This paper describes examples of a recently recognized type of soft-sediment deformation associated with early compaction of fine-grained sediments. This type of deformation was originally described from the North Sea Basin, where Paleogene slope and basin-floor claystones are deformed over an area of >150 000 km2 by a layer-bound system of minor extensional faults arranged in polygonal patterns in map view. The development of this regionally extensive polygonal fault system has been attributed to volumetric contraction during early compactional dewatering on the basis of detailed strain measurements carried out using high-resolution three-dimensional seismic data. A comprehensive review of published two-dimensional and three-dimensional seismic data from 27 other layer-bound fault systems from many different sedimentary basins is presented in this paper.

The only factors common to all 28 examples of layer-bound faults are that the deformed units are only found in marine depositional settings, are dominantly composed of ultrafine-grained smectitic claystones or carbonate chalks, and are characterized by high porosity and extremely low permeability.
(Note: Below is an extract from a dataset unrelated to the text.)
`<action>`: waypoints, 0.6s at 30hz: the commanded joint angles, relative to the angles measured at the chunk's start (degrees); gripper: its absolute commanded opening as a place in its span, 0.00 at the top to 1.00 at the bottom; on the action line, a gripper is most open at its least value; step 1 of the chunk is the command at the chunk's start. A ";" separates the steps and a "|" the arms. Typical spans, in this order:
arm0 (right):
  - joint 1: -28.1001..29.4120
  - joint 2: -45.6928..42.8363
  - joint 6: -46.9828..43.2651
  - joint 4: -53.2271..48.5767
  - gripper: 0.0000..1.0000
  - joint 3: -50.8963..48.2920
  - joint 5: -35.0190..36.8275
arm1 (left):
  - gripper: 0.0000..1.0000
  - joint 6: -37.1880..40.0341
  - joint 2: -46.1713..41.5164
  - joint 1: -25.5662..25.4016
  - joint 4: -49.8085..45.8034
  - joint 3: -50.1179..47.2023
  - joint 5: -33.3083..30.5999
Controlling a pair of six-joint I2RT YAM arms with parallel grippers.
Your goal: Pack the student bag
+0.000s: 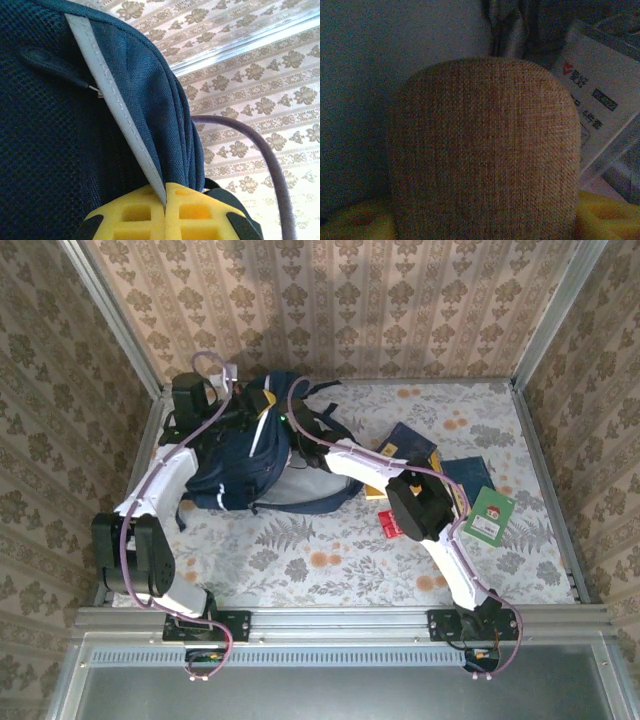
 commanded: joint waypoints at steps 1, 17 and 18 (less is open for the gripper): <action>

Other factors such as sedimentation rate, organic carbon content, age, depth of burial, methane content, and pore-fluid chemistry are not systematically correlated with this deformational response. The correlation between distribution of deformed units and ultrafine grain size suggests that the deformation mechanism is related to colloidal properties as part of this type of compactional response. The restricted distribution of layer-bound fault systems to predominantly pelagic depositional units with often low sedimentation rates is compatible with a recently presented model of volumetric contraction during early burial. We build on this model of fully three-dimensional compaction to propose that layer-bound faulting is an expression of the process of syneresis, whereby pore fluid is expelled from sedimentary gels under the spontaneous action of osmotic or electrochemical forces.